_WHAT TO WORK ON:_ Your task is to repeat the listing exactly.

>>>

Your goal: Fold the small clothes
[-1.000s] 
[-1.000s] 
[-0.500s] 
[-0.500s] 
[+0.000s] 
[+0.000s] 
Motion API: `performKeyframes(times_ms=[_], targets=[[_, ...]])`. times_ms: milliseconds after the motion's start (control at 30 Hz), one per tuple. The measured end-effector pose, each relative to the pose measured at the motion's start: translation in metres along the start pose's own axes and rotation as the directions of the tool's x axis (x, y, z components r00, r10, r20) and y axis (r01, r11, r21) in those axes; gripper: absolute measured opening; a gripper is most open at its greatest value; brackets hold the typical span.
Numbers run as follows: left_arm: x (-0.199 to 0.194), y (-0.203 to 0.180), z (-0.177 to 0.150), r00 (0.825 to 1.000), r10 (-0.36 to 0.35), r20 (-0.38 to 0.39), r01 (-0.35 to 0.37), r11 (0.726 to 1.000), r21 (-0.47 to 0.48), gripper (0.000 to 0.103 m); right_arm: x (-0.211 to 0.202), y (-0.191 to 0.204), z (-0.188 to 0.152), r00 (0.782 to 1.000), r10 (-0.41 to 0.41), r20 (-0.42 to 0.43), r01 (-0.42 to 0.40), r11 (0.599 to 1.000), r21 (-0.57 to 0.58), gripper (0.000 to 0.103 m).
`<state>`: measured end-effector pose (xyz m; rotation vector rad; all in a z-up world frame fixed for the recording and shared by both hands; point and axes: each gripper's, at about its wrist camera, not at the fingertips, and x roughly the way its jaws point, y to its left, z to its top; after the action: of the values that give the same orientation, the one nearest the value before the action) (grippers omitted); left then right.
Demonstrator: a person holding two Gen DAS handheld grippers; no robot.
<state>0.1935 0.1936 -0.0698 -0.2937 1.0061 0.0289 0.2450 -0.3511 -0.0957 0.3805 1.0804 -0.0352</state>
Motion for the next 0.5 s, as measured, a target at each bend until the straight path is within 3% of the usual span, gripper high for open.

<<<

_RESULT:_
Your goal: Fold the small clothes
[-1.000s] 
[-1.000s] 
[-0.500s] 
[-0.500s] 
[+0.000s] 
[+0.000s] 
Motion API: `performKeyframes(times_ms=[_], targets=[[_, ...]])`. times_ms: milliseconds after the motion's start (control at 30 Hz), one per tuple. The measured end-effector pose, each relative to the pose measured at the motion's start: translation in metres along the start pose's own axes and rotation as the directions of the tool's x axis (x, y, z components r00, r10, r20) and y axis (r01, r11, r21) in those axes; gripper: absolute measured opening; a gripper is most open at its greatest value; brackets hold the typical span.
Numbers run as follows: left_arm: x (-0.199 to 0.194), y (-0.203 to 0.180), z (-0.177 to 0.150), r00 (0.825 to 1.000), r10 (-0.36 to 0.35), r20 (-0.38 to 0.39), r01 (-0.35 to 0.37), r11 (0.726 to 1.000), r21 (-0.47 to 0.48), gripper (0.000 to 0.103 m); right_arm: x (-0.211 to 0.202), y (-0.191 to 0.204), z (-0.188 to 0.152), r00 (0.782 to 1.000), r10 (-0.41 to 0.41), r20 (-0.42 to 0.43), r01 (-0.42 to 0.40), r11 (0.599 to 1.000), r21 (-0.57 to 0.58), gripper (0.000 to 0.103 m).
`<state>`: measured end-effector pose (xyz m; rotation vector rad; all in a z-up world frame fixed for the recording and shared by both hands; point and axes: each gripper's, at about its wrist camera, not at the fingertips, and x roughly the way its jaws point, y to its left, z to its top; after the action: of the values that give the same orientation, the one nearest the value before the action) (grippers omitted); left then right.
Demonstrator: a person holding two Gen DAS handheld grippers; no robot.
<state>0.1935 0.1936 -0.0698 -0.2937 1.0061 0.0289 0.2450 -0.3511 -0.0957 0.3805 1.0804 -0.0352</state>
Motion for the next 0.5 s, as measured, a target at each bend until the straight path is within 3% of the usual span, gripper high for open.

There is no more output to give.